My friends in Slack notified me that iOS 10.3 had been released while I was in the middle of nowhere, so I’m sure you’re all aware of the highlights. As with past iOS x.3 releases, this is likely to be the final push for this major version of iOS before the release of iOS 11. So, it makes sense that it comes with some pretty big changes.
Andrew Cunningham, Ars Technica:
For starters, it adds AirPods to Find My iPhone to make them easier to find if you lose them, which, given how small they are, is bound to happen to AirPod owners eventually.
Cunningham points to an assortment of additional user-facing updates, like being able to schedule rides with Siri for a future time instead of immediately, CarPlay improvements, and enhancements to HomeKit.
There are also, of course, some great new developer APIs.

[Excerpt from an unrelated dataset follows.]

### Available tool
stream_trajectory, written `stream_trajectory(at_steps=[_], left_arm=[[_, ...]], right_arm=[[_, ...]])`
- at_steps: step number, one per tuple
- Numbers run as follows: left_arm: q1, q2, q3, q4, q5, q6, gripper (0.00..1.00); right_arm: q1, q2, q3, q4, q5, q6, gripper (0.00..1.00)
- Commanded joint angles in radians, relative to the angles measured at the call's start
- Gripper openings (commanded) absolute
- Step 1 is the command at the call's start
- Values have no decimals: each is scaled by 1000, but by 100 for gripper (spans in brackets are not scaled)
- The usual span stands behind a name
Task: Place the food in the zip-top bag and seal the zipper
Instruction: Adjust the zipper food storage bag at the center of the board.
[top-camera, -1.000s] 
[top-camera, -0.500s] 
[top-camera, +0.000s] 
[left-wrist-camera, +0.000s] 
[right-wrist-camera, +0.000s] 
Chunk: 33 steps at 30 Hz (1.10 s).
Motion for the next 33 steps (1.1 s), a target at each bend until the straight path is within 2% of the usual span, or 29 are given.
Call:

Two in particular intrigue me: an app review prompt, and changeable app icons. Jim Dalrymple explains the first:
When you are prompted to leave a review, customers will stay inside the app, where the rating or review can be left for the developer. It’s easier for customers and the developers still get their reviews.
Apple is also limiting the amount of times developers can ask customers for reviews. Developers will only be able to bring up the review dialog three times a year. If a customer has rated the app, they will not be prompted again. If a customer has dismissed the review prompt three times, they will not be asked to review the app for another year.
Best of all, according to John Gruber, developers won’t be able to work around these limitations in the future by using a third-party app review prompt:
The new APIs will be eventually be the only sanctioned way for an iOS app to prompt for an App Store review, but Apple has no timeline for when they’ll start enforcing it. Existing apps won’t have to change their behavior or adopt these APIs right from the start.
Everyone knows how irritating it is to be prompted to review an app, but developers also know that it works, even if it’s clunky. It’s good to see an officially-sanctioned solution.
And, yeah, developers can now set a different icon for their app without issuing an update. When the icon changes, it will display a confirmation so that users will know what to look for. Beyond obvious aesthetic updates, I’m struggling to see a use case for this. It’s not a bad thing; I’m just intrigued by the introduction of this API and what it might mean.
iOS 10.3 also lacks a few rumoured features. Cunningham, again:
According to the list of features Apple told us about, iOS 10.3 doesn’t include a fair number of features that the rumor mill has previously suggested it would include. There’s no mention of the vaguely described “theater mode” that was making the rounds last month, nor have any changes been made to iPad or Apple Pencil-specific features as some early rumors suggested. iOS 10 hasn’t been as good for the iPad as iOS 9 was, and basic things like the Split View and app switching UIs could stand to be refined; there’s also still not a public version of the multi-user feature that Apple started testing in classrooms in iOS 9.3. Any big iPad-specific features will need to wait for iOS 11, at the earliest.
After a lacklustre year for iPad users, I anticipate iOS 11 will be a big release. There’s a lot to be done for that platform.
Update: “Theatre Mode” will apparently make an appearance in WatchOS 3.2.